- Relator(a)
- Ministro Reynaldo Soares da Fonseca
- Órgão julgador
- Quinta Turma
- Data do julgamento
- 15/05/2018
- Data de publicação
- 25/05/2018
STJ – Acórdão, Rel. Ministro Reynaldo Soares da Fonseca, Quinta Turma, j. 15/05/2018, p. 25/05/2018
RECURSO ORDINÁRIO EM HABEAS CORPUS. HOMICÍDIO QUALIFICADO NA FORMA TENTADA. PRISÃO PREVENTIVA. GRAVIDADE ABSTRATA. PARECER MINISTERIAL FAVORÁVEL PELO PROVIMENTO. PRINCÍPIO DA PROPORCIONALIDADE. NECESSIDADE DE DEMONSTRAÇÃO DA IMPRESCINDIBILIDADE DA MEDIDA EXTREMA. OUTRAS MEDIDAS CAUTELARES. PRECEDENTES DO STF E DO STJ. CONSTRANGIMENTO ILEGAL EVIDENCIADO. RECURSO PROVIDO. 1. Para a decretação da prisão preventiva é indispensável a demonstração da existência da prova da materialidade do crime e a presença de indícios suficientes da autoria. Exige-se, ainda, que a decisão esteja pautada em lastro probatório que se ajuste às hipóteses excepcionais da norma em abstrato (art. 312 do CPP), demonstrada, ainda, a imprescindibilidade da medida. Precedentes do STF e STJ. 2. Caso em que a segregação cautelar do recorrente foi mantida pelo Tribunal estadual com base apenas na gravidade abstrata do crime imputado (acusação de tentativa de homicídio).

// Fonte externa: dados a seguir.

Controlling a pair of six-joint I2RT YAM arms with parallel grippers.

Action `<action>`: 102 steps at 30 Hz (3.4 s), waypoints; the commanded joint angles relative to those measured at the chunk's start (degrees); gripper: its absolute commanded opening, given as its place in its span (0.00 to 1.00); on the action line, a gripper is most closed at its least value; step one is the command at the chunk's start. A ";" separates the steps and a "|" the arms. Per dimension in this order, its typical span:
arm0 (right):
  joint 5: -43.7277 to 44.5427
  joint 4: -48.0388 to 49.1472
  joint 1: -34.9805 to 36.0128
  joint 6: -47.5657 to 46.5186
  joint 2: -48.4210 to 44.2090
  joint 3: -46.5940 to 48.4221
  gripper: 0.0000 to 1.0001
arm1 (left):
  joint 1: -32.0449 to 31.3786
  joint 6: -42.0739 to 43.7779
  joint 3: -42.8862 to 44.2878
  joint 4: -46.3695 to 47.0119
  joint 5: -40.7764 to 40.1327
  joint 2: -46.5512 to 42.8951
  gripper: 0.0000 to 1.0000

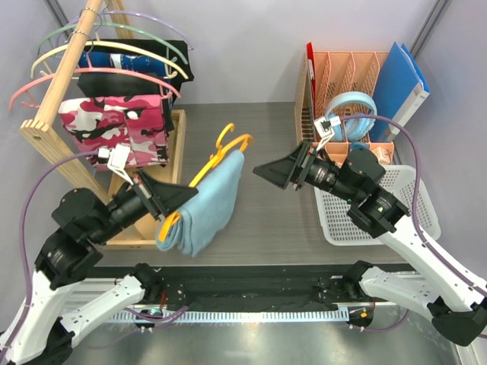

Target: Remove the trousers from the hanger

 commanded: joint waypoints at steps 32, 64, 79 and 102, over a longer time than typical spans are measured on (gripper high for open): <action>13.90 25.11 3.50 33.54 21.20 8.42 0.53 | -2.02 -0.14 -3.64 43.99 -8.10 15.53 0.00; -5.26 13.52 3.50 20.97 11.28 9.03 0.01 | -2.90 -5.86 2.78 21.23 12.99 22.56 0.53; -6.40 10.09 3.50 16.75 10.65 12.72 0.01 | -2.99 -2.77 4.19 7.68 10.59 17.19 0.59; -7.99 13.43 3.50 17.89 12.41 12.99 0.01 | -4.31 -14.73 -3.12 28.17 18.27 23.88 0.32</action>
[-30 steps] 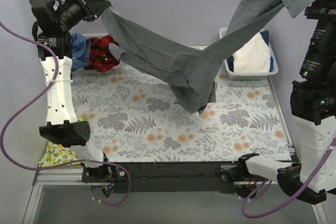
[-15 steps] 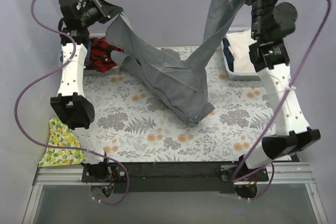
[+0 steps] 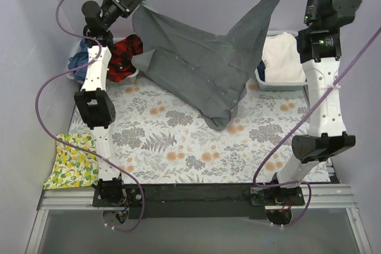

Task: Fold and stack the long sleeve shirts
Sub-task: Flatten the shirt out

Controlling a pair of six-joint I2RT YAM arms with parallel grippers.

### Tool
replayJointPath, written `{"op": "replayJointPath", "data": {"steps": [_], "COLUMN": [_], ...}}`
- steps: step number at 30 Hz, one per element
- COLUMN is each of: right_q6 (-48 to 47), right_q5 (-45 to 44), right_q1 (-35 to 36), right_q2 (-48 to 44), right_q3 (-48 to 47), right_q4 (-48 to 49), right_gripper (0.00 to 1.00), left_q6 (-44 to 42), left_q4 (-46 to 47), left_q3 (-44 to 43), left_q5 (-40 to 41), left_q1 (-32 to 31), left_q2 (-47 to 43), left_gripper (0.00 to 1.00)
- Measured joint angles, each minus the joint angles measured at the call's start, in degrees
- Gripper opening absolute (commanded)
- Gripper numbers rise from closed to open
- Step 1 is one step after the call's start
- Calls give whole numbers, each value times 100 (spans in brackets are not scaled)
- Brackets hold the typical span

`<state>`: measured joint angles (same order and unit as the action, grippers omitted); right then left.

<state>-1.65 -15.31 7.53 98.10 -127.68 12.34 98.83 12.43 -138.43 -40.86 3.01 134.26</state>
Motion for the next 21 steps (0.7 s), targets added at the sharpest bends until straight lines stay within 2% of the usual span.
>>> {"op": "replayJointPath", "data": {"steps": [4, 8, 12, 15, 21], "right_q6": [17, 22, 282, 568, 1558], "right_q5": [223, 378, 474, 426, 258], "right_q1": [-42, -46, -44, -44, -44], "right_q2": [-660, -1880, -3405, -4448, -5827], "right_q3": [160, 1364, 3414, 4966, 7117], "right_q4": [365, 647, 761, 417, -1843], "right_gripper": [1, 1, 1, 1, 1], "left_q6": [192, 105, -332, -920, -1943], "left_q4": [721, 988, 872, 264, -1163], "left_q3": [-31, 1091, 3176, 4881, 8059], "left_q5": [-87, -481, -898, -1080, -737], "left_q1": [103, 177, 181, 142, 33], "left_q2": [-452, -1609, -3195, -4347, -5788], "left_gripper": [0, 0, 0, 0, 0]}}
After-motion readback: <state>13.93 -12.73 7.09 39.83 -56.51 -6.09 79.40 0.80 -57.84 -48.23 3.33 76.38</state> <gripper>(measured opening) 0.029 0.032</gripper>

Manifestação ministerial expressa pelo reconhecimento apenas da gravidade abstrata do alegado delito tentado, contida no decreto prisional. Precedentes. 3. "A restrição corporal cautelar reclama elementos motivadores extraídos do caso concreto e que justifiquem sua imprescindibilidade. Insuficiente, para tal desiderato, mera alusão à gravidade abstrata do crime, reproduções de elementos típicos ou suposições sem base empírica" (HC n. 126.815, Relator Ministro MARCO AURÉLIO, Relator p/ Acórdão Ministro EDSON FACHIN, Primeira Turma, julgado em 04/08/2015, publicado em 28/8/2015). 4. Recurso provido, nos termos da manifestação ministerial, para revogar a prisão preventiva do recorrente, mediante a aplicação das medidas cautelares previstas no art. 319 do CPP, se por outro motivo não estiver preso, ou da decretação de nova prisão, desde que devidamente fundamentada. (RHC n. 96.014/RS, relator Ministro Reynaldo Soares da Fonseca, Quinta Turma, julgado em 15/5/2018, DJe de 25/5/2018.)